▶ [Task details]
Copy out each line of the material that includes the word "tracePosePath".

========================

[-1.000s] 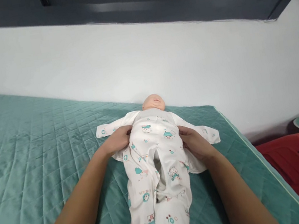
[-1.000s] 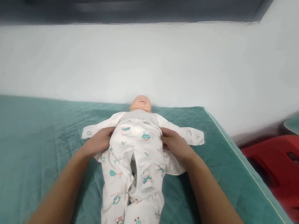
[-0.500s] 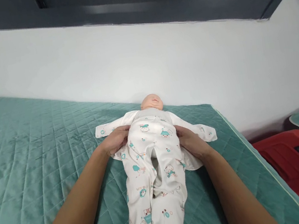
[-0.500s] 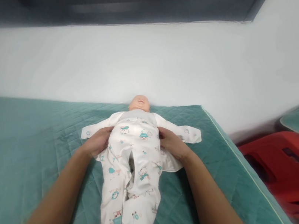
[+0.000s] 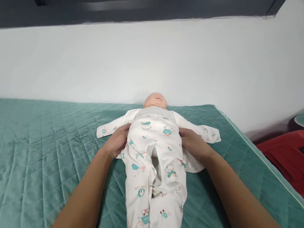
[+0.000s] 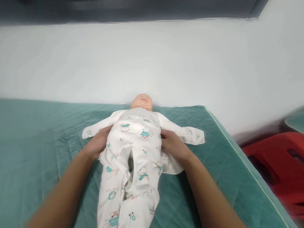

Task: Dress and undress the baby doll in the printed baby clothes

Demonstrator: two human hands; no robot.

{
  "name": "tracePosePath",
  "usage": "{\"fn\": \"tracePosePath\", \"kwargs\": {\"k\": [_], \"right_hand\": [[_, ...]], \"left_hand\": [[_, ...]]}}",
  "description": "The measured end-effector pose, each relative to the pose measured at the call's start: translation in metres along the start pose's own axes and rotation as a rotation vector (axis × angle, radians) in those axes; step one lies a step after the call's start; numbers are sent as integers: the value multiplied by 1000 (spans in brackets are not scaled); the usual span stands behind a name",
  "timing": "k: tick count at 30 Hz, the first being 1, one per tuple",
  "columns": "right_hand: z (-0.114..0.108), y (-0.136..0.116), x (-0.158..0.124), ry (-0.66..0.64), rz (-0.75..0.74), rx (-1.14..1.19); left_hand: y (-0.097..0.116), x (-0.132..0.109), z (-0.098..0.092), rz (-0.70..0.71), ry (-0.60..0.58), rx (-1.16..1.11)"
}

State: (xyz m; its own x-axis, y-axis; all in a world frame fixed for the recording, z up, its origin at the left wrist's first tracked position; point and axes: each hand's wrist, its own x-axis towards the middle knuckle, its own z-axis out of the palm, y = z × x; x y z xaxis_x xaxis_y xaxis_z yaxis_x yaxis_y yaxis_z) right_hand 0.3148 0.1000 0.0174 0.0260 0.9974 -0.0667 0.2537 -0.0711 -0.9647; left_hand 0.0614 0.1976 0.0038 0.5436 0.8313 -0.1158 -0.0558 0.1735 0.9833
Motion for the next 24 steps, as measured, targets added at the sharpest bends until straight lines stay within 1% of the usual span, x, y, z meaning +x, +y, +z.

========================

▶ [Response to this task]
  "name": "tracePosePath",
  "usage": "{\"fn\": \"tracePosePath\", \"kwargs\": {\"k\": [_], \"right_hand\": [[_, ...]], \"left_hand\": [[_, ...]]}}",

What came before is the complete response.